Watch out on Twitter today, there’s a wave of spam being sent out.
Actually, scratch that. You should watch out on Twitter *every* day. Not a day goes past without spammers sending direct messages or posting public tweets designed to phish from the unwary or direct traffic to their money-making websites.
Here’s the very latest attack, promoting (quite blatantly) a diet with the message “Summers coming..” (Apologies to those in the Southern Hemisphere for whom that message is clearly inappropriate)
If you click on the link you are taken to a webpage designed to sell “Miracle Garcinia Cambogia Beans” with the help of a video from Dr Oz, and a picture of French newsreader Mélissa Theuriau (although the webpage claims that she is a Women’s Health staffer called Helen Hasman).
The headline reads:
Lose 23 lbs of Belly Fat in 1 Month With This Diet Cleanse That Celebrities Use. Exclusive Offer for Readers.
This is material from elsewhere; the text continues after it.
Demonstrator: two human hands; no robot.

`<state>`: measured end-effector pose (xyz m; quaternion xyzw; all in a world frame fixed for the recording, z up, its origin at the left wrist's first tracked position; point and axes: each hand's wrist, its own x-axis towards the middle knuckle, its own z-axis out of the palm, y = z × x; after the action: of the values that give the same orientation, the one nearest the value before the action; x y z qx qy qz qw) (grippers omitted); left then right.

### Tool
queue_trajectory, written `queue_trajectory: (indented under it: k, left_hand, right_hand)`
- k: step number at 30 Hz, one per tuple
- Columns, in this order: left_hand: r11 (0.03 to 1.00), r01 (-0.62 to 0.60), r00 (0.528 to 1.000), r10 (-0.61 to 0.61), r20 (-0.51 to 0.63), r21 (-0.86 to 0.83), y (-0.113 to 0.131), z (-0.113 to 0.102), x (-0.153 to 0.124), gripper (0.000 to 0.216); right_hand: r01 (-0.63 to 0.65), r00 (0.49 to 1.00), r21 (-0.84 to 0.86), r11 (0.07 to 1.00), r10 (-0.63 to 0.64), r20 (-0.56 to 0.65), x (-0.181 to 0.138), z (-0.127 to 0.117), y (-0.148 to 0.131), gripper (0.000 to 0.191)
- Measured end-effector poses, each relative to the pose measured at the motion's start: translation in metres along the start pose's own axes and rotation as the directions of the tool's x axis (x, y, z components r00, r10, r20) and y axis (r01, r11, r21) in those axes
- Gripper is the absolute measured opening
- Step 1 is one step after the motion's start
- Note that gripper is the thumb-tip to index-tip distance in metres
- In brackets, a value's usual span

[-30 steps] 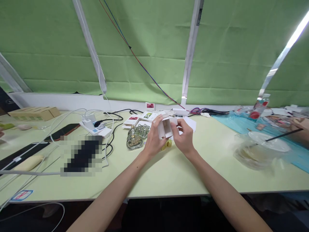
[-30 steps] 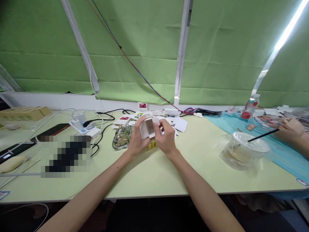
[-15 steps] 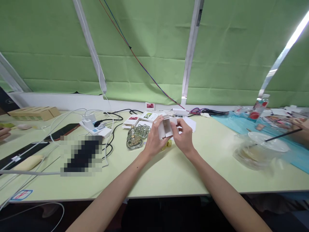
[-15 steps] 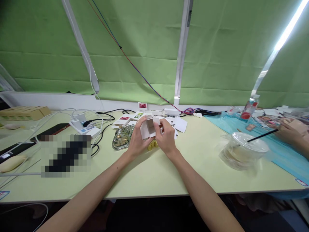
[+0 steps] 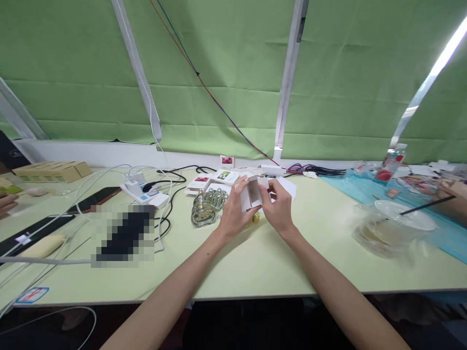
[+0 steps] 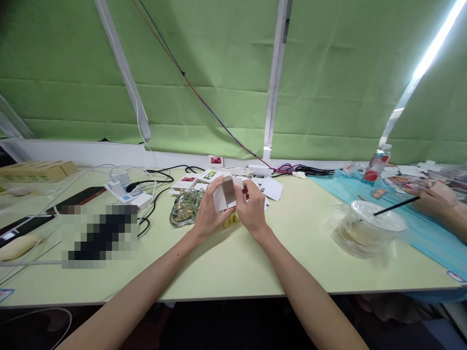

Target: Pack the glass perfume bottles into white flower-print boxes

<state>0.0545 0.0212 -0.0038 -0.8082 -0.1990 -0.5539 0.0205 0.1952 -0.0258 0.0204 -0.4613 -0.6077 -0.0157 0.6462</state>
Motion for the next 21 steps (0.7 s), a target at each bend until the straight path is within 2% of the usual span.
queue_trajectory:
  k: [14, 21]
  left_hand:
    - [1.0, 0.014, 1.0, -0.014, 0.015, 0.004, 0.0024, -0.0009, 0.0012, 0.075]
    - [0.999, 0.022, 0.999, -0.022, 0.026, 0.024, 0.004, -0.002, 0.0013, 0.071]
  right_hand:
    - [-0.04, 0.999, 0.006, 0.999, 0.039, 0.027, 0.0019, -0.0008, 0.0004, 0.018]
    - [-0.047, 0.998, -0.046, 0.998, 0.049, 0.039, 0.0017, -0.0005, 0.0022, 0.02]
There is no suggestion, of course, that Women’s Health, Mme Theriau or Dr Oz are in anyway connected with the spam campaign. Their names and images are presumably just being exploited by the spammers to help make some quick and dirty cash.
And, as you can see by the screenshot below of what happens when you try to leave the webpage, they are pretty pushy sales people.
If you find that one of your Twitter accounts has been sending out spam messages like these, change your password immediately. Furthermore, if you use the same password elsewhere online, change those as well. It’s important that you never use the same password in multiple places, and ensure that your passwords are hard to crack or guess.
You should also check what third party applications you have connected with your Twitter account, and revoke permissions for any which you don’t need, or that look suspicious.
Don’t feed the spammers, and don’t help them get fat by buying goods sold via social networking spam.
Further reading: “About the Twitter diet spam”, an examination of the campaign by Finnish security researcher Janne Ahlberg, who has also described similar attacks affecting Pinterest and Tumblr.
Hi. I found my account was compromised so I changed my
password immediately. I'm desperately trying to figure out
how my account could've been compromised. I never visit
suspicious websites and the only apps I have authorised on my
Twitter account is legit companies. Apple, Instagram, LinkedIn,
Camera+, Soundcloud, dlvr.it, Tapbots, Disqus. That's it!
No other apps and I only access my accounts from my own devices.
Mac at home, Macbook, iPad app and iPhone app?